WHAT TO WORK ON: Please retype the records below exactly as they appear, but leave out the pictures.

BEGIN STORED DATA

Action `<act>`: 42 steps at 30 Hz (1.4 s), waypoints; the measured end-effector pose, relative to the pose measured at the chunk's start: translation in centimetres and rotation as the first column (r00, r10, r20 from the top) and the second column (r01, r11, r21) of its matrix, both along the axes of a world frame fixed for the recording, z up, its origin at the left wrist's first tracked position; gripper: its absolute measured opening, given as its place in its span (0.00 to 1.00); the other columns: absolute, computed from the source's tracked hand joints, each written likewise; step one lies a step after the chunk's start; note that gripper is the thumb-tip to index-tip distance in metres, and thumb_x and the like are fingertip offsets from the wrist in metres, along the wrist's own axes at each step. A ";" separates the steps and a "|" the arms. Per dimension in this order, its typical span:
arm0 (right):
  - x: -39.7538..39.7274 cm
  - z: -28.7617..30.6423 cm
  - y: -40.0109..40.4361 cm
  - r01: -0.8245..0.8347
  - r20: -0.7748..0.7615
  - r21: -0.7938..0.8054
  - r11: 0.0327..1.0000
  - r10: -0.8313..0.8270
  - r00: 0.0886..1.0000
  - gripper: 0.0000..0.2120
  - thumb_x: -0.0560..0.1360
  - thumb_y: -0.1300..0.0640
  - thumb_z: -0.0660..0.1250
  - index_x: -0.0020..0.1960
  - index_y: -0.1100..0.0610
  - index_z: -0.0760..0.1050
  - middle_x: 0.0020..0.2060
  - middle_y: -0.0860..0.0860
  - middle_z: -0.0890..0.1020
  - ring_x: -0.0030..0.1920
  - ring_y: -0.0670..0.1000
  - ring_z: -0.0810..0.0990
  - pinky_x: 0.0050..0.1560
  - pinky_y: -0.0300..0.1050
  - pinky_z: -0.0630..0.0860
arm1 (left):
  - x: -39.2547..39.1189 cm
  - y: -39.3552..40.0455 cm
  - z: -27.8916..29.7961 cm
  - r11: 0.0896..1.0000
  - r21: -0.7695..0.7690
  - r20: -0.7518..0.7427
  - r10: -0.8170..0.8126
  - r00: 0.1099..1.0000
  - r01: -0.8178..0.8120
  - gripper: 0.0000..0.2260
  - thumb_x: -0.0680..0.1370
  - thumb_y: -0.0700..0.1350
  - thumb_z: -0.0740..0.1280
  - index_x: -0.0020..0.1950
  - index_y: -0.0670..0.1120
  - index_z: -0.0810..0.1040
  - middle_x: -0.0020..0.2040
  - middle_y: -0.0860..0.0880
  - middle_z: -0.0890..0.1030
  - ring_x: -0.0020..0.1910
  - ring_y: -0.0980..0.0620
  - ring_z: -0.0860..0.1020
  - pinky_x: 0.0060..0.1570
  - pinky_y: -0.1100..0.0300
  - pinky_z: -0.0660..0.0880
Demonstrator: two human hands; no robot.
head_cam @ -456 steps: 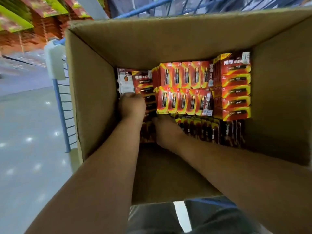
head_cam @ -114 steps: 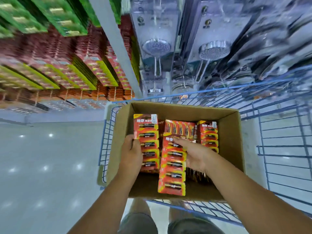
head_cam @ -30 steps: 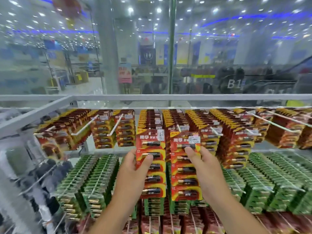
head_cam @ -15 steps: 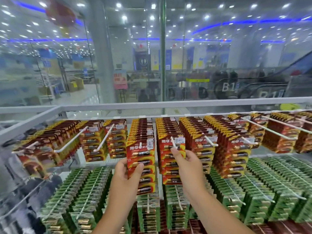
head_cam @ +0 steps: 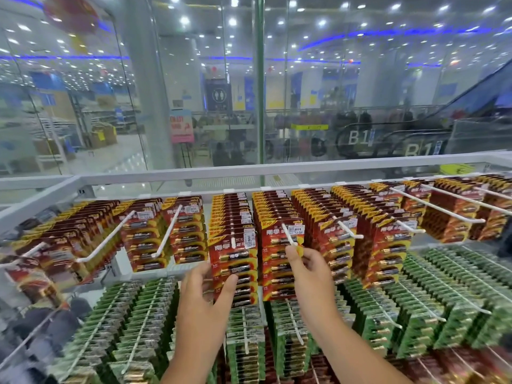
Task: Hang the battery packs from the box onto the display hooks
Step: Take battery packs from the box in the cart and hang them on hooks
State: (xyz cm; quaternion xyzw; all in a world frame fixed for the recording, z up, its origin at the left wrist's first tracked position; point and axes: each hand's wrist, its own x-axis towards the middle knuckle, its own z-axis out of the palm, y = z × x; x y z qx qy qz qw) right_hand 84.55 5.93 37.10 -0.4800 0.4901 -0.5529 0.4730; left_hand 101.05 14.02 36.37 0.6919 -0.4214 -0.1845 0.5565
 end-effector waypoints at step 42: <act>-43.7 -6.2 23.4 0.297 -0.131 0.031 0.954 -0.291 0.948 0.09 0.80 0.48 0.73 0.59 0.41 0.79 0.52 0.40 0.84 0.55 0.41 0.83 0.55 0.41 0.79 | -40.5 10.4 -4.2 0.777 -0.020 -0.173 -0.623 0.763 0.630 0.07 0.80 0.50 0.72 0.53 0.61 0.76 0.54 0.58 0.80 0.47 0.55 0.80 0.54 0.51 0.81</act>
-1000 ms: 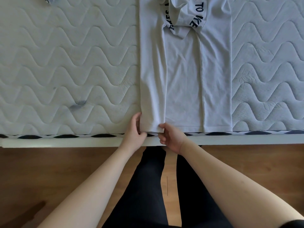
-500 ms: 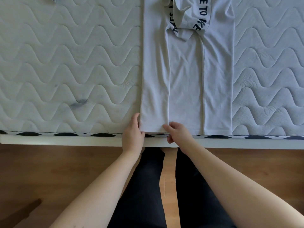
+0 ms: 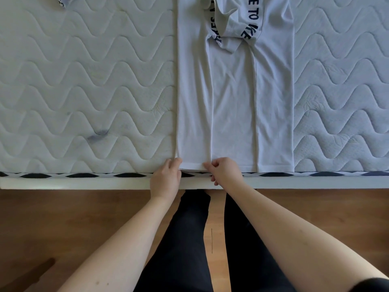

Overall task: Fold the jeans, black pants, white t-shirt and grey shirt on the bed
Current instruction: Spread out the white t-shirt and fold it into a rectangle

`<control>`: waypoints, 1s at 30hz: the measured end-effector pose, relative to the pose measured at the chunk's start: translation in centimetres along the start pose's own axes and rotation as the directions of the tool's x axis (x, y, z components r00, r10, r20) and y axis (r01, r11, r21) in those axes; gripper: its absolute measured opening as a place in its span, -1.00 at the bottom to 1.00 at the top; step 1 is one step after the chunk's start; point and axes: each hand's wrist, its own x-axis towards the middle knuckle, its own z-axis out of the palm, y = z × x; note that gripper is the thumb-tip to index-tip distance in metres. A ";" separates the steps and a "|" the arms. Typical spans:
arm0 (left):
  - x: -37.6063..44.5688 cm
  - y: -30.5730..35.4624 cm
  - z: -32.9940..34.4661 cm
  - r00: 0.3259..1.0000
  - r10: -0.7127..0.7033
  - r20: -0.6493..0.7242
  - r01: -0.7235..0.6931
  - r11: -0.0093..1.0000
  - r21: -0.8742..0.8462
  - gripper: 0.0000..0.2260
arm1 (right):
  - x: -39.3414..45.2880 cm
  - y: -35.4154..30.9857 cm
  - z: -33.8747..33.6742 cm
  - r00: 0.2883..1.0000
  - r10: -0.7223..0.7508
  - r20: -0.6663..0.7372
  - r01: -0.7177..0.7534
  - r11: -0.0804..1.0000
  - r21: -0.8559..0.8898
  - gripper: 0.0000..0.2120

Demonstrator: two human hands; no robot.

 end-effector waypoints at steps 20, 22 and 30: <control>9.0 5.0 -2.5 0.952 0.275 -0.131 -0.268 0.961 0.068 -0.89 | 4.3 -2.1 -9.4 0.992 -0.070 -0.105 0.076 0.996 0.051 -0.83; 11.1 6.1 -2.7 0.954 0.253 -0.164 -0.244 0.967 0.074 -0.84 | 5.5 -2.9 -10.4 0.988 -0.113 -0.105 0.120 0.990 0.071 -0.87; 19.4 9.8 -3.4 0.981 0.148 -0.125 -0.125 0.977 0.173 -0.43 | 9.2 -6.1 -15.1 0.961 -0.220 -0.169 0.238 0.966 0.097 -0.92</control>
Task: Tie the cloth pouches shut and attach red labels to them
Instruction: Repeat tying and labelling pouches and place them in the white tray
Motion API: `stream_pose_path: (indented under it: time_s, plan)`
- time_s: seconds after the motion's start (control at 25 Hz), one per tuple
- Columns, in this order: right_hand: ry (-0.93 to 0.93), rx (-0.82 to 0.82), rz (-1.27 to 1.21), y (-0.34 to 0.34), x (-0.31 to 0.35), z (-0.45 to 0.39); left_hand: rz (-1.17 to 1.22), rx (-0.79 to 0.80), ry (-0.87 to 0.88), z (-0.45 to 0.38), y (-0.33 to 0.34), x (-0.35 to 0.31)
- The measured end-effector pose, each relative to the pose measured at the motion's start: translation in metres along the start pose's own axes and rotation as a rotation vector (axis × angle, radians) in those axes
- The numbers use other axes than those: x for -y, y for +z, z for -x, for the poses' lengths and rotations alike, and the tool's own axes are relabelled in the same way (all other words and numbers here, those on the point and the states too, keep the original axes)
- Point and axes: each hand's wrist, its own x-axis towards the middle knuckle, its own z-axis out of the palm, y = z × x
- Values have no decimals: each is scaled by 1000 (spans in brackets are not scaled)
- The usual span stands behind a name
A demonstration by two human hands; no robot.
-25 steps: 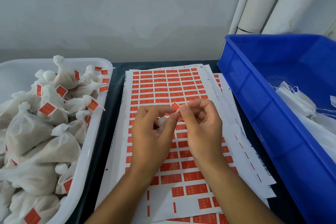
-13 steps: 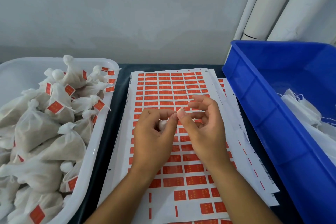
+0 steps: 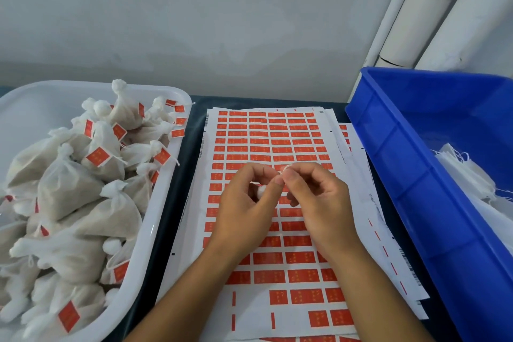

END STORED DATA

COMPLETED TASK:
Action `<act>`: 42 steps at 30 Hz (1.4 s), waypoints; the measured end-effector pose, relative to the pose measured at the chunk's start: translation in centimetres and rotation as the first column (r00, r10, r20 from the top) and the second column (r01, r11, r21) of its matrix, both along the axes of a world frame fixed for the recording, z up, its origin at the left wrist's first tracked position; gripper: its absolute measured opening, given as its place in its span (0.00 to 1.00); the other columns: absolute, computed from the source's tracked hand joints, each written likewise; step one lies a step after the chunk's start; note that gripper is the thumb-tip to index-tip distance in metres, and thumb_x and the like are fingertip offsets from the wrist in metres, along the wrist's own axes at each step. A ";" separates the steps and a "|" the arms. Per dimension in this order, its typical span:
arm0 (right):
  - x: -39.7538..39.7274 cm
  - z: -28.7617..30.6423 cm
  - y: -40.0109..40.4361 cm
  - r01: -0.8245..0.8347
  - r20: -0.7748..0.7615
  - r21: -0.7938..0.8054
  - r11: 0.0327..1.0000
  - r10: -0.8313..0.8270
  - r00: 0.0886..1.0000
  - gripper: 0.0000..0.2120
  - thumb_x: -0.0560..0.1360
  - thumb_y: -0.1300..0.0640
  - thumb_z: -0.0660..0.1250
  - index_x: -0.0020..0.1960
  - index_y: -0.1100..0.0610
  - index_z: -0.0760..0.1050
  - middle_x: 0.0020..0.2060
  - middle_y: -0.0860..0.0860
  - middle_z: -0.0890..0.1020
  - ring_x: -0.0030..0.1920
  - ring_y: -0.0670..0.1000
  - ring_z: -0.0810..0.0990
  - pinky_x: 0.0050..0.1560
  - pinky_y: -0.0300..0.1050
  - pinky_z: -0.0630..0.0860
arm1 (left):
  - x: -39.2547..39.1189 cm
  - y: -39.3552..40.0455 cm
  - z: -27.8916..29.7961 cm
  - r11: 0.0896..1.0000
  - r21: -0.7695..0.7690
  - r20: -0.7518..0.7427
  - r10: -0.8170..0.8126
  - r00: 0.1099..1.0000
  - r01: -0.8178..0.8120
  - gripper: 0.0000..0.2260
  - thumb_x: -0.0680..0.1370
  - thumb_y: -0.0700..0.1350
  - thumb_z: -0.0740..0.1280
  - index_x: -0.0020..0.1950
  - index_y: -0.0670..0.1120
  - index_z: -0.0810..0.1040
  - middle_x: -0.0020..0.2040
  - middle_y: -0.0860..0.0880
  - middle_z: -0.0890..0.1030
  - ring_x: -0.0020..0.1910
  - ring_y: -0.0980..0.0620
  - ring_z: -0.0860..0.1020
  - pinky_x: 0.0060..0.1570
  - pinky_y: -0.1100..0.0300
  - pinky_z: -0.0660..0.0880
Demonstrator: two human hands; no robot.
head_cam @ -456 steps: 
head_cam @ -114 steps: 
head_cam @ -30 steps: 
head_cam @ -15 steps: 
head_cam @ +0 steps: 
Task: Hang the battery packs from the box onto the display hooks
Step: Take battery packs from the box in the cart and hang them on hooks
State: (xyz cm; quaternion xyzw; all in a world frame fixed for the recording, z up, its origin at the left wrist's first tracked position; point and axes: each hand's wrist, its own x-axis towards the middle knuckle, its own z-axis out of the palm, y = z × x; x y z qx qy qz qw) right_hand 84.55 5.93 37.10 -0.4800 0.4901 -0.5529 0.4730; left_hand 101.05 14.02 36.37 0.6919 -0.4214 -0.1845 0.5565
 end-effector waypoints at step 42: <act>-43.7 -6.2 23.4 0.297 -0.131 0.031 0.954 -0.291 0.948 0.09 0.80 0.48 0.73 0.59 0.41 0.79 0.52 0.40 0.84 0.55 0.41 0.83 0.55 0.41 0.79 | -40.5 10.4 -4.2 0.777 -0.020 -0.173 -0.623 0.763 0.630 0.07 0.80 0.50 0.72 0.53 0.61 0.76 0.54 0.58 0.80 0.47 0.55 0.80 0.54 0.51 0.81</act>
-1000 ms: 
-500 ms: 
+0 ms: 

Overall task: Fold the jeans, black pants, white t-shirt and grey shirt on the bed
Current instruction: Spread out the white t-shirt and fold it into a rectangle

`<control>`: waypoints, 1s at 30hz: the measured end-effector pose, relative to the pose measured at the chunk's start: translation in centimetres along the start pose's own axes and rotation as the directions of the tool's x axis (x, y, z components r00, r10, r20) and y axis (r01, r11, r21) in those axes; gripper: its absolute measured opening as a place in its span, -1.00 at the bottom to 1.00 at the top; step 1 is one step after the chunk's start; point and axes: each hand's wrist, its own x-axis towards the middle knuckle, its own z-axis out of the palm, y = z × x; note that gripper is the thumb-tip to index-tip distance in metres. A ";" separates the steps and a "|" the arms. Typical spans:
arm0 (left):
  - x: -37.6063..44.5688 cm
  - y: -30.5730..35.4624 cm
  - z: -32.9940..34.4661 cm
  - r00: 0.3259..1.0000
  - r10: -0.7127..0.7033
  - r20: -0.6493..0.7242
  - r01: -0.7235..0.6931
  - r11: -0.0093..1.0000
  - r21: -0.8742..0.8462
  - gripper: 0.0000..0.2260
arm1 (right):
  - x: -39.3414..45.2880 cm
  - y: -35.4154..30.9857 cm
  - z: -33.8747..33.6742 cm
  - r00: 0.2883..1.0000
  - r10: -0.7223..0.7508
  - r20: -0.6663..0.7372
  - r01: -0.7177..0.7534
  - r11: -0.0804..1.0000
  - r21: -0.8559..0.8898
  - gripper: 0.0000..0.2120

Demonstrator: two human hands; no robot.

 end-effector waypoints at steps 20, 22 and 30: <control>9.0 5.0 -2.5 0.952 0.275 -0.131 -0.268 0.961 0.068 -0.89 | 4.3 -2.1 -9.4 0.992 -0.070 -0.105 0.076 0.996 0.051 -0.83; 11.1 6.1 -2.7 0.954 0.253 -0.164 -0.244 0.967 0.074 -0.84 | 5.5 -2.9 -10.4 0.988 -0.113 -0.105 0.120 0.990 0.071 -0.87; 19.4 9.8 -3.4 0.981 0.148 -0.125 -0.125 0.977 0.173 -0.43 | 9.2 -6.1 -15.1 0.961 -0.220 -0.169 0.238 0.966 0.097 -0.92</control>
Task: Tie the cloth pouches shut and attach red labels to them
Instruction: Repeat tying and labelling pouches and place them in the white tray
Motion API: `stream_pose_path: (indented under it: time_s, plan)`
- time_s: seconds after the motion's start (control at 25 Hz), one per tuple
- Columns, in this order: right_hand: ry (-0.93 to 0.93), rx (-0.82 to 0.82), rz (-1.27 to 1.21), y (-0.34 to 0.34), x (-0.31 to 0.35), z (-0.45 to 0.39); left_hand: rz (-1.17 to 1.22), rx (-0.79 to 0.80), ry (-0.87 to 0.88), z (-0.45 to 0.38), y (-0.33 to 0.34), x (-0.35 to 0.31)
- The measured end-effector pose, each relative to the pose measured at the motion's start: translation in metres along the start pose's own axes and rotation as a rotation vector (axis × angle, radians) in those axes
- The numbers use other axes than those: x for -y, y for +z, z for -x, for the poses' lengths and rotations alike, and the tool's own axes are relabelled in the same way (all other words and numbers here, those on the point and the states too, keep the original axes)
- Point and axes: each hand's wrist, its own x-axis towards the middle knuckle, its own z-axis out of the palm, y = z × x
- Values have no decimals: each is scaled by 1000 (spans in brackets are not scaled)
- The usual span stands behind a name
A demonstration by two human hands; no robot.
-25 steps: 
-13 steps: 
+0 steps: 

This output has come to an end.